Tom Cruise’s stupid clone face kept me thinking about Tom Cruise’s stupid deformed face in another modern classic. When Cruise says no to Penelope Cruz and throws himself off a skyscraper in Vanilla Sky he is choosing an imperfect real world over a perfect fantasy. Why? A sense that we will always instinctively know what is authentic, what is home.

He’s a competent actor, especially here where his dialogue is extremely minimal. He runs really fast, and I liked watching him fight himself (spoiler?).

Jack realizes that the humans did not win the battle and the mysterious TET is actually the alien spaceship sucking up the earth’s resources (and using a series of Jack and Victoria clones to do so). He isn’t exactly shocked, he knew there was something off from the start. I mean, how could humanity want to leave all those dusty old books and pathetic little flowers for a super sweet space station.

Once Jack has destroyed the TET and stopped the bleeding of the earth, he returns to find Julia at his lame cabin. Her face breaks into a watery smile once she sees him bursting through the bush (maybe the most masculine thing to do ever) with his rag tag gang of humans.

The film’s final grace note, The number on Jack’s shirt is not 49 but 52.

Julia’s sort of Descartian thesis form earlier in the film (You are your memories) sums it up. The difference between Fauxlivia and Olivia, both genetically identical, are the things they’ve experienced, which become the things they cherish or revile.

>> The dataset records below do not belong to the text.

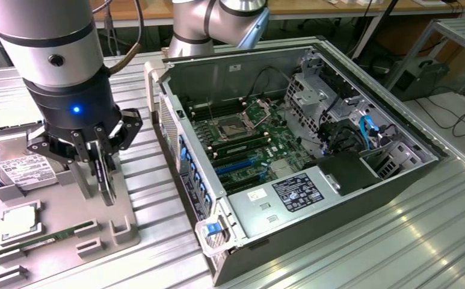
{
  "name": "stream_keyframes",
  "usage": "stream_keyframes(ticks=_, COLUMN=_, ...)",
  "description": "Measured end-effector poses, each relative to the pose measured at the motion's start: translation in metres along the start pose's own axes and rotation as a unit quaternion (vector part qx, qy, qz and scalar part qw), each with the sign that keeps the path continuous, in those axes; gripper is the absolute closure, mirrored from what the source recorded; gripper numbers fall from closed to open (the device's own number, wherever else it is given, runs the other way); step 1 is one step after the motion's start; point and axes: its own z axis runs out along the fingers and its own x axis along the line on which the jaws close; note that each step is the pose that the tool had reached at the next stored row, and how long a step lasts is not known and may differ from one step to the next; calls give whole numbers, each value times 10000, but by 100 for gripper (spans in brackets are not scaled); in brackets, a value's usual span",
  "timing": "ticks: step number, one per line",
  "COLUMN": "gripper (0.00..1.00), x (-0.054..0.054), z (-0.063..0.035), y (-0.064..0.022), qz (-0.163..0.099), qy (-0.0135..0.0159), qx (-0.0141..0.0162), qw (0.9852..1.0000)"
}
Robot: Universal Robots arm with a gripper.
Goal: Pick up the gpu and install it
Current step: 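Pick up the gpu and move the gpu toward the slot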
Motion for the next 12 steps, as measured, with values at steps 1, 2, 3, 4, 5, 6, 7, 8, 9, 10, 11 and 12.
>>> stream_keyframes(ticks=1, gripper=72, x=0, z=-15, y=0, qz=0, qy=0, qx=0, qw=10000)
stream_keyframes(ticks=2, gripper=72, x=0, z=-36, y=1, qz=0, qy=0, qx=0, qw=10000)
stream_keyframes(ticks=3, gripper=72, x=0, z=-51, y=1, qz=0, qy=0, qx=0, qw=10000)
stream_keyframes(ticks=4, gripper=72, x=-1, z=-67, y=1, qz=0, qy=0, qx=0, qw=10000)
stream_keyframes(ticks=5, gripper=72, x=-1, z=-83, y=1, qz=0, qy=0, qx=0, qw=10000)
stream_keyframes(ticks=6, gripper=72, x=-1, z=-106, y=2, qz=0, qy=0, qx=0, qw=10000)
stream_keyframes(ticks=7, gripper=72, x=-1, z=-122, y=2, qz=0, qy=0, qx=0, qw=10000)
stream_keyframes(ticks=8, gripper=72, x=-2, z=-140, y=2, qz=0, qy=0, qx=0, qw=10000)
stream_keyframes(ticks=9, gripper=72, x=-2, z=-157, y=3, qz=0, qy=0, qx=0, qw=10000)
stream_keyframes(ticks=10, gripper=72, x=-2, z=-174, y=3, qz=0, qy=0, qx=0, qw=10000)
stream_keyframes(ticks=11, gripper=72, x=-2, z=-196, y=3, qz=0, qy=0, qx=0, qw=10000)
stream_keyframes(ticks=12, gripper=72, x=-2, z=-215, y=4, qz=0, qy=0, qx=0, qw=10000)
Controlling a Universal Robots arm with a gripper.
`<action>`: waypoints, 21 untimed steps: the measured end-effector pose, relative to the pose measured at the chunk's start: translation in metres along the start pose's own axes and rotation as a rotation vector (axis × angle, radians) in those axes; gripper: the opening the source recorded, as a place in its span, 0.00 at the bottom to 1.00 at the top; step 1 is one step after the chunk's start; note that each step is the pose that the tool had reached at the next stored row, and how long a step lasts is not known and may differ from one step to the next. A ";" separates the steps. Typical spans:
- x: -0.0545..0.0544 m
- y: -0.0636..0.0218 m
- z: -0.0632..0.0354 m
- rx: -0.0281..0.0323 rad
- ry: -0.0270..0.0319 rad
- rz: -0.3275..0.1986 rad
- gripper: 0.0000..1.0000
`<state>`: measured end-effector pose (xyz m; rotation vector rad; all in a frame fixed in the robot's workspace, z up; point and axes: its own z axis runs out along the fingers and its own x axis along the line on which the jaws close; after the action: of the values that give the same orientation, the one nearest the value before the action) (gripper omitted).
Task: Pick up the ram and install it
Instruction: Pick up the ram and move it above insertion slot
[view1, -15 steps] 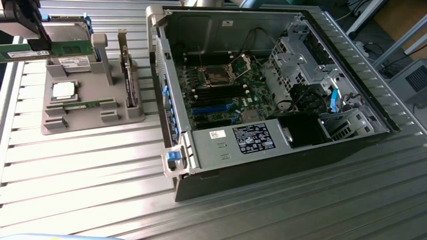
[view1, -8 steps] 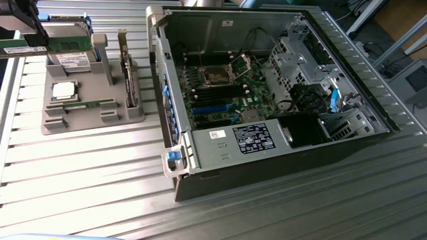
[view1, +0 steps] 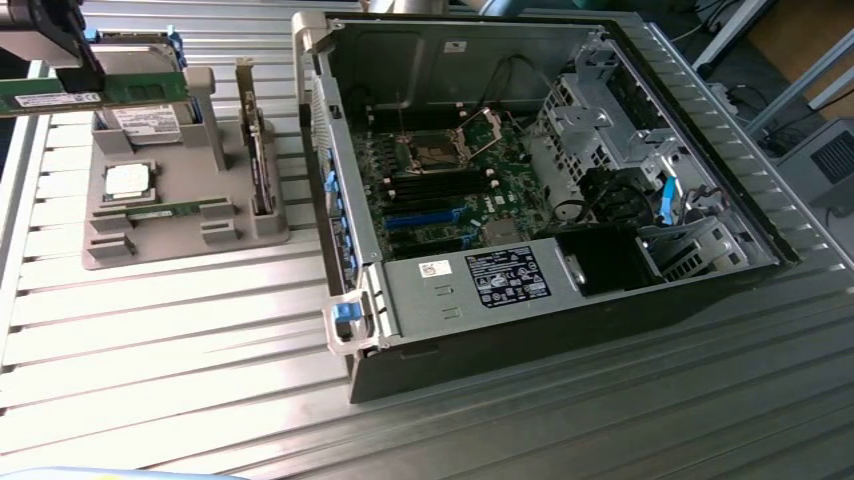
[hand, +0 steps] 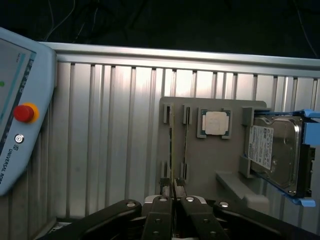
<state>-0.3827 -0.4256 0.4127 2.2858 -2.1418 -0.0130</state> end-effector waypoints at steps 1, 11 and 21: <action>0.000 -0.0019 0.0000 0.0001 0.0003 0.000 0.13; 0.002 -0.0378 -0.0004 -0.0001 0.0039 0.000 0.13; 0.005 -0.0761 -0.0008 -0.0004 0.0091 0.000 0.13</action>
<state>-0.3064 -0.4256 0.4125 2.2811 -2.1374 -0.0030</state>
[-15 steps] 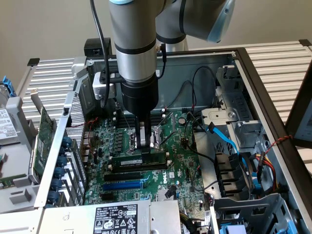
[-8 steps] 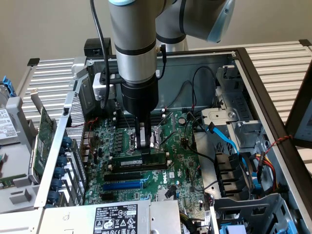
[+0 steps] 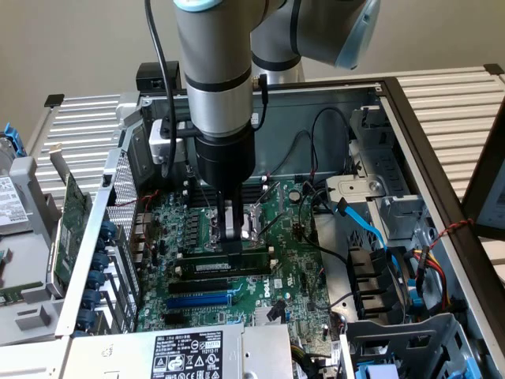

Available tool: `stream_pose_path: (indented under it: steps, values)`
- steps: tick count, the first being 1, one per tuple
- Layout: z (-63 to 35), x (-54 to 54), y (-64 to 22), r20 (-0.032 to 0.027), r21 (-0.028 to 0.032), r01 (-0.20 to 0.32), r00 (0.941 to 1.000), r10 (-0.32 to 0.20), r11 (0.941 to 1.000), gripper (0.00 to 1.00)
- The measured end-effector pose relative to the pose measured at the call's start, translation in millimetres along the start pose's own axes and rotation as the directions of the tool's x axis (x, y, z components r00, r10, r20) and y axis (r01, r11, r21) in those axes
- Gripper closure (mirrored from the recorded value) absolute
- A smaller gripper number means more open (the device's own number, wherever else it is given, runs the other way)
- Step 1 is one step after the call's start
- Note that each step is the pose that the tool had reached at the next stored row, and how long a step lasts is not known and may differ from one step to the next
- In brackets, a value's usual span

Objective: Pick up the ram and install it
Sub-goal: 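Insert the ram into the slot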

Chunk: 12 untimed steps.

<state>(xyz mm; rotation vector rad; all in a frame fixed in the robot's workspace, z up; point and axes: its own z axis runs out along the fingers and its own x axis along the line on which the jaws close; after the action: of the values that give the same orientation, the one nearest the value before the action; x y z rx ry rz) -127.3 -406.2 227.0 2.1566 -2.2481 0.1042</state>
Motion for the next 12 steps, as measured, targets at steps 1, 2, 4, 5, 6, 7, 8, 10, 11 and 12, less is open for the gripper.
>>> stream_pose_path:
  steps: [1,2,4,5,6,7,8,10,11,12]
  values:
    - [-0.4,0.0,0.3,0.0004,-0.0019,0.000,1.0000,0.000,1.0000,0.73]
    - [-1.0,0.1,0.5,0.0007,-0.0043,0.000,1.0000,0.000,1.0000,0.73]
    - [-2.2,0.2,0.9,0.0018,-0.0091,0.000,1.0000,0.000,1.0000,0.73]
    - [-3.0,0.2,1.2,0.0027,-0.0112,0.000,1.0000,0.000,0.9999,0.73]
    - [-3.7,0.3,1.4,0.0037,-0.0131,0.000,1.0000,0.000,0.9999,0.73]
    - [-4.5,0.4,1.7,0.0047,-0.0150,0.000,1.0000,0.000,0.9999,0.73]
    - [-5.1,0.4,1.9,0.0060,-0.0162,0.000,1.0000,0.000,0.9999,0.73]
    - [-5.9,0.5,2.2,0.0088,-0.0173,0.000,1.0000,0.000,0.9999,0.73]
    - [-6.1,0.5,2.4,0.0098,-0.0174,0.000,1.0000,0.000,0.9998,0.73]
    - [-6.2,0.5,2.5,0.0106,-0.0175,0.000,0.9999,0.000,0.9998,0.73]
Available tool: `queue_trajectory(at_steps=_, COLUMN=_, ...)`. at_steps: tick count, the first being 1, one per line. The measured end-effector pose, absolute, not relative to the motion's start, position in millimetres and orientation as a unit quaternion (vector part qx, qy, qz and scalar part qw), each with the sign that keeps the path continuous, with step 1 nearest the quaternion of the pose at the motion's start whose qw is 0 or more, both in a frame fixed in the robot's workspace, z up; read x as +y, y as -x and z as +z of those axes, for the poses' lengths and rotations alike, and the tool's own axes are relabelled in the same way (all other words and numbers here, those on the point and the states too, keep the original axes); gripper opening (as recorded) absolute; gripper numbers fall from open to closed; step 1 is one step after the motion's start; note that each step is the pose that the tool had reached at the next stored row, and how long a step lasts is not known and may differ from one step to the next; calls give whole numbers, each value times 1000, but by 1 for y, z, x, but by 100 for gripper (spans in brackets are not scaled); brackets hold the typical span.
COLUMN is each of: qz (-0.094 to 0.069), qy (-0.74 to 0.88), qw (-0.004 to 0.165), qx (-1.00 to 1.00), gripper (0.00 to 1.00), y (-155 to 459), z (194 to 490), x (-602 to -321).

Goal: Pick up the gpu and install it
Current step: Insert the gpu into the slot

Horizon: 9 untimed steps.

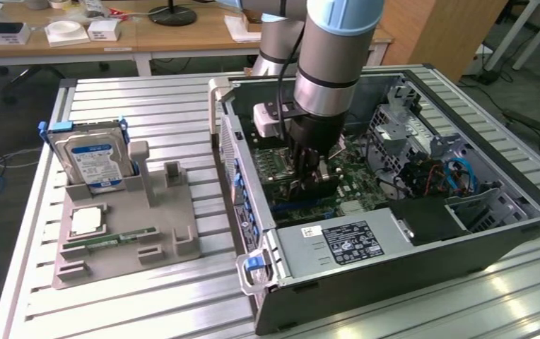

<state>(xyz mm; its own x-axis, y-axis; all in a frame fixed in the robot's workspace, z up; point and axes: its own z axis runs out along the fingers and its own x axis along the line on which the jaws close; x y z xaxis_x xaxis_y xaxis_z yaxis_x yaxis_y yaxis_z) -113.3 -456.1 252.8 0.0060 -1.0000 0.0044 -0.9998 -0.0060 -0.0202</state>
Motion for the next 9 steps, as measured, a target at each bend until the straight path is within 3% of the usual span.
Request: queue_trajectory(at_steps=9, qz=-8, qy=709, qw=5, qx=705, gripper=26, y=113, z=253, x=-456)
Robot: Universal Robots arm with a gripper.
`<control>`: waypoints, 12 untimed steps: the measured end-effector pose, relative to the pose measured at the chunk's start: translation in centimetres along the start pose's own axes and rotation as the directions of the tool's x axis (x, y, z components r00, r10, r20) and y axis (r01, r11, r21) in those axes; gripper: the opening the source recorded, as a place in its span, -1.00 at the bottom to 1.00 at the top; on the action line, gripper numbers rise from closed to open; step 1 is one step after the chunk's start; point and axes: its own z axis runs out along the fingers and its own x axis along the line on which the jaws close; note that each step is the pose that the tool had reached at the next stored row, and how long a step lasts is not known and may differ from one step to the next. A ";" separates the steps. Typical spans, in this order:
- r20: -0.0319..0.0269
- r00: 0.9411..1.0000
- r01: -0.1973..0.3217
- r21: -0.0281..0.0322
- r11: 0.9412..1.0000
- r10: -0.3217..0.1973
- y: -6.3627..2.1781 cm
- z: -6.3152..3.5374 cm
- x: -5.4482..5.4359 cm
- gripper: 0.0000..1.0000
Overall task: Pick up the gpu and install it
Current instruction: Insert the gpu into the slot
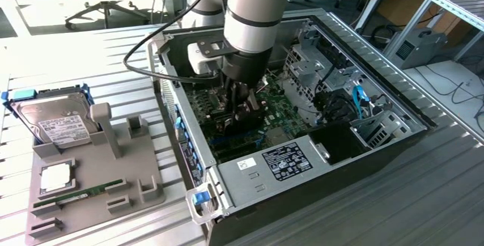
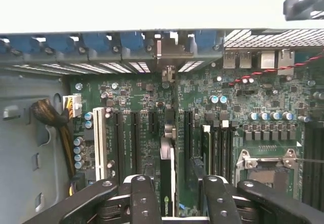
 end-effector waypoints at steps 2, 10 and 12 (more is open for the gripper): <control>0.001 1.000 0.000 0.000 1.000 0.000 0.01 -0.42 0.0 -0.19; 0.001 1.000 0.004 0.000 1.000 -0.004 0.01 -2.42 0.0 -0.19; 0.001 1.000 0.005 0.000 1.000 -0.005 0.00 -2.85 0.0 -0.19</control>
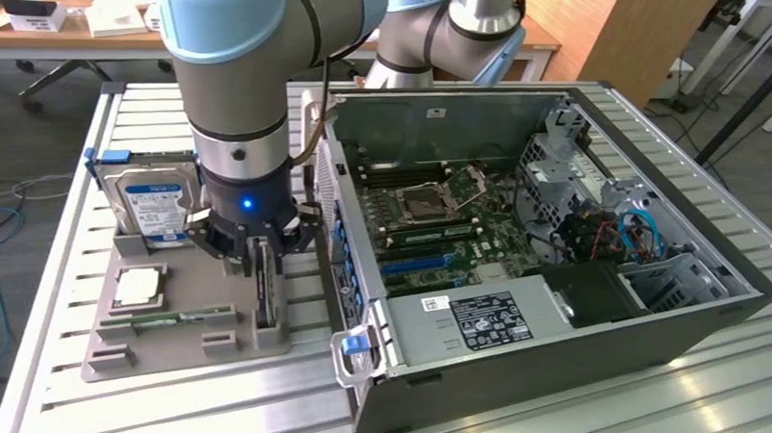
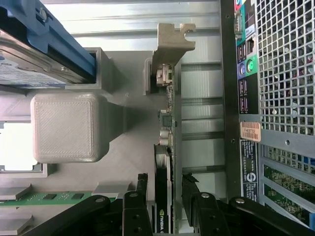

That’s why 52 suffices, why 78, 03 or 17 suffices. There is no soul, just memories in a shell.

The dream of starting fresh, of being the original person just seems boring, especially if your Eve has four emotion settings (two of which are variants on fear). Are you really telling me Victoria is the clone and Julia the legit, warm blooded human!

But this I guess this is why I am not Tom Cruise and why I really, really like my iPhone. At the end of the day I’d rather give in to designer tech than live in the past.